* _Exercise prompt_: Find and copy the lines in the records beneath this task that contain the word "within".

Stored entries

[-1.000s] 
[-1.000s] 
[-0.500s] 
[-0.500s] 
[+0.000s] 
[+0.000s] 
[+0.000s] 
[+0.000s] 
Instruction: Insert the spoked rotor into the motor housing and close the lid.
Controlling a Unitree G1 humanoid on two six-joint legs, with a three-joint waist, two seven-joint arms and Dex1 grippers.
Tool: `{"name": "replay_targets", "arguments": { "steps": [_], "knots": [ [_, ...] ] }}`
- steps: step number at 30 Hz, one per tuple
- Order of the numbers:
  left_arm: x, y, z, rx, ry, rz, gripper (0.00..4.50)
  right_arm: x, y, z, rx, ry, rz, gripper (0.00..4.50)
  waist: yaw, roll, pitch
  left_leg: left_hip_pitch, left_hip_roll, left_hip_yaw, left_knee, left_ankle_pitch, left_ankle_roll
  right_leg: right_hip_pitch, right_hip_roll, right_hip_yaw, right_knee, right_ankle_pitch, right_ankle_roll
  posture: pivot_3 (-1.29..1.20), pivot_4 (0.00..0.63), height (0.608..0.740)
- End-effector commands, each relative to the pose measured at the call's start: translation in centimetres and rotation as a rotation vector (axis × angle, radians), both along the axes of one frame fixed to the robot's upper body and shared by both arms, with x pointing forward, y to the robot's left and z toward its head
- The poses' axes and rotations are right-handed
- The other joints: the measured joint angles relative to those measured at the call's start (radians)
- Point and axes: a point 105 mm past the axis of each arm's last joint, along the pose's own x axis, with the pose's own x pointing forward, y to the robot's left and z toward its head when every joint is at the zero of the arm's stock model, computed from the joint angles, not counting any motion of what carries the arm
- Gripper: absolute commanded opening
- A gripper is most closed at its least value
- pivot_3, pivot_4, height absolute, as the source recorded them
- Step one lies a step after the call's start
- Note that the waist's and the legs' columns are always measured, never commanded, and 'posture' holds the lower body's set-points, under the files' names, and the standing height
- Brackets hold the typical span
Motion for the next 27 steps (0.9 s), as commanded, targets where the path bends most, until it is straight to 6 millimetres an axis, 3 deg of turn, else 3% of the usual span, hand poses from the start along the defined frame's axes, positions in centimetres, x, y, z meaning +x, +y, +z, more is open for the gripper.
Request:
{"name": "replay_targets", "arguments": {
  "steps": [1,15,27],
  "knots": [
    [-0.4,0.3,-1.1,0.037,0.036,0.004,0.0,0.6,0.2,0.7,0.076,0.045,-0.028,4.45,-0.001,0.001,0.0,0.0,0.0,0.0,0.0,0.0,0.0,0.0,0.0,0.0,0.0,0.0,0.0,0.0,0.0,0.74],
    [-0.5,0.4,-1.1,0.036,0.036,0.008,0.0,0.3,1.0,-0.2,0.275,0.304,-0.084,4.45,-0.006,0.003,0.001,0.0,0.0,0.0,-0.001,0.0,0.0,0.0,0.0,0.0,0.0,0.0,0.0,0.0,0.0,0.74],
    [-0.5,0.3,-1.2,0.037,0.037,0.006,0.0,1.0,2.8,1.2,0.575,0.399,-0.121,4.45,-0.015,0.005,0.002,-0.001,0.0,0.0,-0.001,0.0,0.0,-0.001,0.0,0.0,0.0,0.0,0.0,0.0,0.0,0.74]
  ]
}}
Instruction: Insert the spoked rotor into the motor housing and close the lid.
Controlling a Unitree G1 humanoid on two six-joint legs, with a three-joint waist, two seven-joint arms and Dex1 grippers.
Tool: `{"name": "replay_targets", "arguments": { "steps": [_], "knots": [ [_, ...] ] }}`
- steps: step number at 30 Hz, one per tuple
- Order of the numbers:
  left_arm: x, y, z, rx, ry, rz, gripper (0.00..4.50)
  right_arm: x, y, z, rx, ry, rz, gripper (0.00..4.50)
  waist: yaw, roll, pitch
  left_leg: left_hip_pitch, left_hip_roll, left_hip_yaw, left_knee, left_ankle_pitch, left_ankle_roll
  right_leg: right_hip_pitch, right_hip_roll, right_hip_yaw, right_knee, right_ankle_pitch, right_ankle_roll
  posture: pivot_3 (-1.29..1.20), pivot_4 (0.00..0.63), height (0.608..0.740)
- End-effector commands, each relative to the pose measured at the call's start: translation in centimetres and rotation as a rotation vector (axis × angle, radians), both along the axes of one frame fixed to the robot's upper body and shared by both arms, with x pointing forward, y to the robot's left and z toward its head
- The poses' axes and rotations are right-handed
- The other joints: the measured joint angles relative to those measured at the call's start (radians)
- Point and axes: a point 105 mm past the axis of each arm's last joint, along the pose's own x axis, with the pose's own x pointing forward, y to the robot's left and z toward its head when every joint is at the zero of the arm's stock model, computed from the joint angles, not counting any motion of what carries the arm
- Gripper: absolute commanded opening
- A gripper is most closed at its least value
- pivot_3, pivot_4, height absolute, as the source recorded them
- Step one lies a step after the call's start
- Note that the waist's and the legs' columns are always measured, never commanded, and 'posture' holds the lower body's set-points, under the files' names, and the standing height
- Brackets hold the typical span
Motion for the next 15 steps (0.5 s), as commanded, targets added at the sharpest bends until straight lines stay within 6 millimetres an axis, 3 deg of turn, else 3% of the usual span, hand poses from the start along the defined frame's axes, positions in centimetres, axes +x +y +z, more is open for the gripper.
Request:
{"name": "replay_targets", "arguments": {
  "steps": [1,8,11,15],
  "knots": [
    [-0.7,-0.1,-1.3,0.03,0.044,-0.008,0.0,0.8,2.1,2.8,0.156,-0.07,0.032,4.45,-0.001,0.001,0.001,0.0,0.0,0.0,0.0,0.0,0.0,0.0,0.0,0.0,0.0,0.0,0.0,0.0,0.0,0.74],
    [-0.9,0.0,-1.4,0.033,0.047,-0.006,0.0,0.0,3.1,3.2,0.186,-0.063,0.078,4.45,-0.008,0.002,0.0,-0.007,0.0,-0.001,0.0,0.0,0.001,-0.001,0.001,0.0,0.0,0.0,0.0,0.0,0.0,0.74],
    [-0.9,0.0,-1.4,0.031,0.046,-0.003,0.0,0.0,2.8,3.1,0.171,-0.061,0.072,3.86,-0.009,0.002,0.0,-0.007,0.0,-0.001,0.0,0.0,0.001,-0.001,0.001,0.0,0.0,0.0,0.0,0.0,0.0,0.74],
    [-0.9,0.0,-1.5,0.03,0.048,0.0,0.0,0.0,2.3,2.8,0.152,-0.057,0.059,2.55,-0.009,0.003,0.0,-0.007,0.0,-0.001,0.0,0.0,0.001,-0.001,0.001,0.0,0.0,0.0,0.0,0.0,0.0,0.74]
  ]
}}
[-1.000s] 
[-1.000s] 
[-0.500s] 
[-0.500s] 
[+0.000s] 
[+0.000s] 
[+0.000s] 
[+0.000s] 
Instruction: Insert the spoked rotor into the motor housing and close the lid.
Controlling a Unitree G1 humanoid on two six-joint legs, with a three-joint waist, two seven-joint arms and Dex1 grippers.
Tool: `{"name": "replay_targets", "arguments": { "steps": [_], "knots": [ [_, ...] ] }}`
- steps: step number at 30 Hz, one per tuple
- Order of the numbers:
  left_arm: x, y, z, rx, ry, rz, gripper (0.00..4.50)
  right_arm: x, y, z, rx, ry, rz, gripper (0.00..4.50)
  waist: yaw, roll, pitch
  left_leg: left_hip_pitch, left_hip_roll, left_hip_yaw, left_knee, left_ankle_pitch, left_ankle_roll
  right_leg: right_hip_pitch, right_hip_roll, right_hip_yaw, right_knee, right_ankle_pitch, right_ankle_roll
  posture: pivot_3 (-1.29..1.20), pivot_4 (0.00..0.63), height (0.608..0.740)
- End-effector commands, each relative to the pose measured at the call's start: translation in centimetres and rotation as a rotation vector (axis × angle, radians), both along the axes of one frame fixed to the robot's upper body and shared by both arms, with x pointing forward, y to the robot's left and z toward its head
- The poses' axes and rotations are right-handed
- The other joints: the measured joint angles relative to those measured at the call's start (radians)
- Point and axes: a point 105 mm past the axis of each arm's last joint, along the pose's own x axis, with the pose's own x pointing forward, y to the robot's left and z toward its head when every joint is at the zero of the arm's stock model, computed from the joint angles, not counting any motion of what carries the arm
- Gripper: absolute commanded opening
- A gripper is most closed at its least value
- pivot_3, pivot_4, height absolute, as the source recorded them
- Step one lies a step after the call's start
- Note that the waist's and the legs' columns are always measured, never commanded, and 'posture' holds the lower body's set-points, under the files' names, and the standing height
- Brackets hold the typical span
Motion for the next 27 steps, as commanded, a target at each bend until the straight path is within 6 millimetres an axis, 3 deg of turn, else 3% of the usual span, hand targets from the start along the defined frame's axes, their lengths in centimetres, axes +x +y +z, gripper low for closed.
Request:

* _The completed task_:
Motion for the next 15 steps (0.5 s), as commanded, targets added at the sharpest bends until straight lines stay within 6 millimetres an axis, 3 deg of turn, else 3% of the usual span, hand poses from the start along the defined frame's axes, positions in centimetres, axes +x +y +z, more is open for the gripper.
Motion for the next 27 steps, as commanded, a target at each bend until the straight path is within 6 millimetres an axis, 3 deg of turn, else 3% of the usual span, hand targets from the start along the defined frame's axes, their lengths in centimetres, axes +x +y +z, gripper low for closed.

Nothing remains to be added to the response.